Спустя неделю после этого разговора в шарлотсвиллской газете появилась следующая заметка: «С глубоким прискорбием сообщаем о смерти мистера Августа Бедлоу, джентльмена, завоевавшего общую симпатию граждан Шарлотсвилла своим приветливым характером и многими достоинствами. В последние годы мистер Бедлоу страдал невралгией, которая нередко угрожала роковым исходом, но эта болезнь послужила только косвенной причиной его смерти. Ближайшая причина очень странного характера. Несколько дней тому назад, во время прогулки в Скалистые горы, он схватил легкую простуду, сопровождавшуюся приливами крови к голове. Чтобы облегчить состояние больного, доктор Темплтон прибегнул к местному кровопусканию. Были приставлены пиявки к вискам. В поразительно короткий промежуток времени пациент скончался: оказалось, что в банку с пиявками попали случайно несколько ядовитых пиявок, водившихся в здешних прудах. Одна из них присосалась к маленькой артерии на правом виске. Ее сходство с медицинской пиявкой привело к ошибке, к несчастью непоправимой.



Примечание. Ядовитая шарлотсвиллская пиявка отличается от медицинской своим черным цветом и червеобразными движениями, напоминающими движения змеи».

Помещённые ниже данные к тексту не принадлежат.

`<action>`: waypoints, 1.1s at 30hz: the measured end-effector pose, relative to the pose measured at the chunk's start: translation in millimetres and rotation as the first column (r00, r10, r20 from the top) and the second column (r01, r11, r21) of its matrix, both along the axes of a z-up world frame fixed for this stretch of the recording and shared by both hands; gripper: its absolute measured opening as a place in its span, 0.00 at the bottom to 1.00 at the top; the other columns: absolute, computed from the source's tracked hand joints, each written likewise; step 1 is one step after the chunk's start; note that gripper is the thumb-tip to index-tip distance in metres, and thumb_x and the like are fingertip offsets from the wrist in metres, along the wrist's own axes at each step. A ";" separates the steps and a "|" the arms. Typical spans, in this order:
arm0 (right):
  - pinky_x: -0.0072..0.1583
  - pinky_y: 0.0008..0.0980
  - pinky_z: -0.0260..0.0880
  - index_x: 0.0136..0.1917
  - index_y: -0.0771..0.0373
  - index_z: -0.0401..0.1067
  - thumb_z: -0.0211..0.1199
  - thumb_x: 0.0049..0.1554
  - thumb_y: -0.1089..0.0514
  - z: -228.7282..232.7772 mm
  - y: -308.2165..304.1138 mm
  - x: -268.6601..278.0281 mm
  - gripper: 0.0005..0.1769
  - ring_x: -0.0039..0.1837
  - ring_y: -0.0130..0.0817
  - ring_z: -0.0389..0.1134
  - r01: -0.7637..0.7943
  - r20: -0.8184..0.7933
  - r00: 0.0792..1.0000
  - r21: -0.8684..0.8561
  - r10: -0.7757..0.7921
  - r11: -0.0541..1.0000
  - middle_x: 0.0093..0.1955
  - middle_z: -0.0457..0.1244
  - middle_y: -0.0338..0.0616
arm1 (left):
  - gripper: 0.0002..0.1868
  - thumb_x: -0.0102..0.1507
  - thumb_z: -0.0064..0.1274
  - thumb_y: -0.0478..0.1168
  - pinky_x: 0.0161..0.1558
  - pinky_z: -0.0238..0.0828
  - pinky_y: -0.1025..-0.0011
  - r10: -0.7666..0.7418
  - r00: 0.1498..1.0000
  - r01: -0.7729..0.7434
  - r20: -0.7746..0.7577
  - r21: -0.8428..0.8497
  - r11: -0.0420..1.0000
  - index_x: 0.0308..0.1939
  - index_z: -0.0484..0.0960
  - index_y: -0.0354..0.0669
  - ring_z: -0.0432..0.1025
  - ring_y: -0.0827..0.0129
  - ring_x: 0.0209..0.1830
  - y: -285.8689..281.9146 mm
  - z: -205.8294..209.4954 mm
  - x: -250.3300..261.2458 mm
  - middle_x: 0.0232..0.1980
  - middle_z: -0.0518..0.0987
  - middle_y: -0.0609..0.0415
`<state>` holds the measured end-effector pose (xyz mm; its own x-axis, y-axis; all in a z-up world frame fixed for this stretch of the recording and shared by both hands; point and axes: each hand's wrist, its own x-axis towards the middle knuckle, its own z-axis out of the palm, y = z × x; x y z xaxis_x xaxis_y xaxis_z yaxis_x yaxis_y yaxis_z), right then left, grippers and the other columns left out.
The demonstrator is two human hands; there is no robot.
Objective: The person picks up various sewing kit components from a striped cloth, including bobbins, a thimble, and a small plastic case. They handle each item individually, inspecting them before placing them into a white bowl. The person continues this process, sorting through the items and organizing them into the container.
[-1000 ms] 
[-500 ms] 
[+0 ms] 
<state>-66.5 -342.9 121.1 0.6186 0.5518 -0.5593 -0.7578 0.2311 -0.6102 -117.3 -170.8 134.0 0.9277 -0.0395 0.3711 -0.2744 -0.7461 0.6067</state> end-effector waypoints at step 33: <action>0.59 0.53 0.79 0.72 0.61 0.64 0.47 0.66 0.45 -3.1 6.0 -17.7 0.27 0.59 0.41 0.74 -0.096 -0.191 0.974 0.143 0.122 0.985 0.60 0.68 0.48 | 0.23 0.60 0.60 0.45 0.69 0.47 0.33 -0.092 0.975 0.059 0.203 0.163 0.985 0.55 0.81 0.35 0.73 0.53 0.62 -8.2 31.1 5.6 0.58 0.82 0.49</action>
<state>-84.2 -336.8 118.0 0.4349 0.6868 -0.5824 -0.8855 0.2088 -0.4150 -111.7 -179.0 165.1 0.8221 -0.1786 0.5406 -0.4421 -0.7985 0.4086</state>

Я говорил с издателем газеты об этом замечательном случае и, между прочим, спросил его, почему фамилия покойного напечатана без «е»: Bedlo.

– Вероятно, у вас есть какие-нибудь основания, – заметил я, – но я всегда предполагал, что эта фамилия пишется с «е» на конце.

– Основания? – никаких, – отвечал он. – Это просто опечатка. Фамилия Bedloe всегда пишется с «е», насколько мне известно, и никогда не писалась иначе.

– Ну, – проворчал я, уходя от него, – видно, и впрямь правда чуднее выдумки. Ведь Bedlo без «е» – это Oldeb навыворот? А он уверяет, будто это опечатка.